Characters:  Generally, the characters worked.  Dejah Thoris was well cast.  She came off a bit too modern in her dialogue to me, but that is to be expected considering the book came out a 100 years ago.  I also liked the casting for John Carter himself, although I didn’t care for the attempts early in the movie to reframe him as a kind of anti-hero.  I see that as a nod to modern young audiences and I didn’t think it was necessary.  Tars Tarkas was a wonderful character for this movie, but was, perhaps, only about seventy percent the Tars Tarkas from the books. I also liked the Sola character and the loveable Woola!  Kantos Kan was well cast as well, but didn’t have enough to do in the movie.  They changed the basic way in which love develops between Carter and Dejah Thoris, and I thought the novel did a better job with that.  Still, I bought the love affair and thought it ended up being very touching.

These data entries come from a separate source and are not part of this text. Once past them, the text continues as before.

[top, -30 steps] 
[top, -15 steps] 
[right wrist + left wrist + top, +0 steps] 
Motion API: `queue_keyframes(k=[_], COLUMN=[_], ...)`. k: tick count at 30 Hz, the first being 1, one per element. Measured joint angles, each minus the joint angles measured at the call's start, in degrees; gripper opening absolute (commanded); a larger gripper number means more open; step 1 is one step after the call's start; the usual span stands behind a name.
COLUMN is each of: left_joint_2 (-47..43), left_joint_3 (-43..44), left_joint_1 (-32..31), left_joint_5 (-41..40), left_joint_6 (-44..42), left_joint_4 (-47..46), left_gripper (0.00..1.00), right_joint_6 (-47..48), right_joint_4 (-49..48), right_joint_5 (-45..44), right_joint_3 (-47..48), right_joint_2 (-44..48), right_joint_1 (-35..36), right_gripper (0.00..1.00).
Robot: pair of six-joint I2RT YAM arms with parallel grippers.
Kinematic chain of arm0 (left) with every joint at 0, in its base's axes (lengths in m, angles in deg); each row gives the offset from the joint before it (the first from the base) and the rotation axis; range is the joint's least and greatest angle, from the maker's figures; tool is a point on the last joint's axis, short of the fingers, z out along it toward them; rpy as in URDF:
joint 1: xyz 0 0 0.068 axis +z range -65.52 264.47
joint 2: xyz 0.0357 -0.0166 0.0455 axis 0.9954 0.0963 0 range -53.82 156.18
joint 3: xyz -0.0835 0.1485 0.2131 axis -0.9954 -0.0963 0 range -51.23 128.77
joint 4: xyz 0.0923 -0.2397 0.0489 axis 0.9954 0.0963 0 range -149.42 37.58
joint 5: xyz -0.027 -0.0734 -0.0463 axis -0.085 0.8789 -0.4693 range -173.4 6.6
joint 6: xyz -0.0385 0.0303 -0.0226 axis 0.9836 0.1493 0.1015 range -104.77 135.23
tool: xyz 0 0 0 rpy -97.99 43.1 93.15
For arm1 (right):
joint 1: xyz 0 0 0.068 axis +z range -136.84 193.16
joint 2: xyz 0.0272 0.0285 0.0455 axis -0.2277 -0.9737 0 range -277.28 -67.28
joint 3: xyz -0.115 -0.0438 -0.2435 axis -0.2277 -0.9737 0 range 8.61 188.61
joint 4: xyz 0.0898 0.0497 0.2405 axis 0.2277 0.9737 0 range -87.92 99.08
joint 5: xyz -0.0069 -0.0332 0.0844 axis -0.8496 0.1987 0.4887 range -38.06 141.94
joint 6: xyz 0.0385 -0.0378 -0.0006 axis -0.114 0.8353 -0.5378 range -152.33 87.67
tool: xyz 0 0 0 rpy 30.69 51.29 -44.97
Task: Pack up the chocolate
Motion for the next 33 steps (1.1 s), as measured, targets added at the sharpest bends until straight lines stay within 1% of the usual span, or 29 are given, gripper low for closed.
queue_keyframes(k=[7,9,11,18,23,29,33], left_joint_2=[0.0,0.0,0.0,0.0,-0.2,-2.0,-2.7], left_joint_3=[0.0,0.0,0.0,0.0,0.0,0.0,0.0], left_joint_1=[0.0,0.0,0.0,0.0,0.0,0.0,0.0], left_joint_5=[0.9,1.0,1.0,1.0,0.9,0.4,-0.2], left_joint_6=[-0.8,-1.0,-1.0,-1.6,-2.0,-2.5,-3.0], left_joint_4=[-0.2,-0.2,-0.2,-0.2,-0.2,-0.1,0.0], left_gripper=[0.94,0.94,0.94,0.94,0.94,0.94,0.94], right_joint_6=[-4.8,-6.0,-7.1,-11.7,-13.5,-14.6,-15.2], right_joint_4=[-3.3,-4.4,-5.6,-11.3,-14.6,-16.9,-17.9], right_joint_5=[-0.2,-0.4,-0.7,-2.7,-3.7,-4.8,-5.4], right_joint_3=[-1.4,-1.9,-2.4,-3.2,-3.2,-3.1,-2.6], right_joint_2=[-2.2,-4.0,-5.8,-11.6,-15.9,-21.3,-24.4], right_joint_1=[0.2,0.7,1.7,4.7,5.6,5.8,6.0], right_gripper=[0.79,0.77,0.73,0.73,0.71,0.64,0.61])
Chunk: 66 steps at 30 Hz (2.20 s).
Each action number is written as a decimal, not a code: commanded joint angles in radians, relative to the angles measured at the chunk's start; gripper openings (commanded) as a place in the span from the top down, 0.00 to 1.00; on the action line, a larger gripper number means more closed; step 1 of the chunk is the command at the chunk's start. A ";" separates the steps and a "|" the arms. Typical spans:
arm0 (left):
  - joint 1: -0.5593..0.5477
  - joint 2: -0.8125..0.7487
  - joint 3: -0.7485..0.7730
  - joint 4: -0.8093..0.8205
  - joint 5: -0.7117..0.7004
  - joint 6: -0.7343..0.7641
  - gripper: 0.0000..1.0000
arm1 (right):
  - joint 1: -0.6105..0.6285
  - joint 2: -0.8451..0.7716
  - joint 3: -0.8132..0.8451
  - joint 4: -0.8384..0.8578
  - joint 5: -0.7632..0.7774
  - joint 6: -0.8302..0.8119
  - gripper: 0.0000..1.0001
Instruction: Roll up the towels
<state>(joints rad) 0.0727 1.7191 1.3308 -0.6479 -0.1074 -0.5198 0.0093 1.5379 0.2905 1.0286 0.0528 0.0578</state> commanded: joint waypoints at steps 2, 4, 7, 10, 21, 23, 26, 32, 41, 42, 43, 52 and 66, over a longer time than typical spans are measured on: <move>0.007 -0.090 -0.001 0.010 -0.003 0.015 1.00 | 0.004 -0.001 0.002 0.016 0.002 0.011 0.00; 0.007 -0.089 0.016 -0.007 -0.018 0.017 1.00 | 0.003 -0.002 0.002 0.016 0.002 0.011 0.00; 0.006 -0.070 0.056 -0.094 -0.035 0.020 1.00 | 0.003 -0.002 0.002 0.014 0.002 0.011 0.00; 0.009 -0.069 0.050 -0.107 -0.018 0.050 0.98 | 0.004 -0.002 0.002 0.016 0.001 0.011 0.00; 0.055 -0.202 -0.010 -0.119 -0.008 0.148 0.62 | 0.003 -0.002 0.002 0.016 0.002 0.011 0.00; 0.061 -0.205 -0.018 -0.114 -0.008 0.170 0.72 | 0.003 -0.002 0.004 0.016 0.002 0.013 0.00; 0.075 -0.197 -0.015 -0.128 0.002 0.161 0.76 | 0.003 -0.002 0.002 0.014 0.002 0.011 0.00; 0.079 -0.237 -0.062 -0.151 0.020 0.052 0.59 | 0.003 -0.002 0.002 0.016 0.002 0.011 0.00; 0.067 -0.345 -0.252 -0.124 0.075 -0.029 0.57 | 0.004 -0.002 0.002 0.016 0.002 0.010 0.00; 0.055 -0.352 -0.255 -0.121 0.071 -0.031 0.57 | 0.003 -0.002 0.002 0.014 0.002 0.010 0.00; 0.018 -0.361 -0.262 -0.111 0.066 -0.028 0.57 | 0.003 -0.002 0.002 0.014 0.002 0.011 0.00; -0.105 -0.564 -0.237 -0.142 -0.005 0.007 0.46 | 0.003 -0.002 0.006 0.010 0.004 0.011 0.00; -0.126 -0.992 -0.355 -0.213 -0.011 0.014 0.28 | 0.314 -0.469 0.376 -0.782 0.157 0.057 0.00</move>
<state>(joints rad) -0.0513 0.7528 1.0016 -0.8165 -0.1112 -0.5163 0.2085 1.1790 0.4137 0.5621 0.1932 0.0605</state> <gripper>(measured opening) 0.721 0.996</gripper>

Plot: A Princess of Mars was a very open ended adventure novel and I knew they’d have to change that for the movies.  They needed a more coherent plot. The one they chose, having the Therns as super science types who are manipulating the politics on Barsoom, was pretty thin, but there was ‘some’ justification for that in ERB’s Martian series. They could have done better at explaining why the Therns were doing what they were doing, though. I’m still not quite sure on the matter.  That said, I liked how the movie brought that plot around at the end to explain how John Carter returns to Mars.

Scenery:  Beautiful scenery.  I totally bought the world and both the ancient and modern cities.  I thought the flying ships were very well done, and the ‘wildlife,’ such as the White Apes and the Thoats were believable. This was a solid strength to the film.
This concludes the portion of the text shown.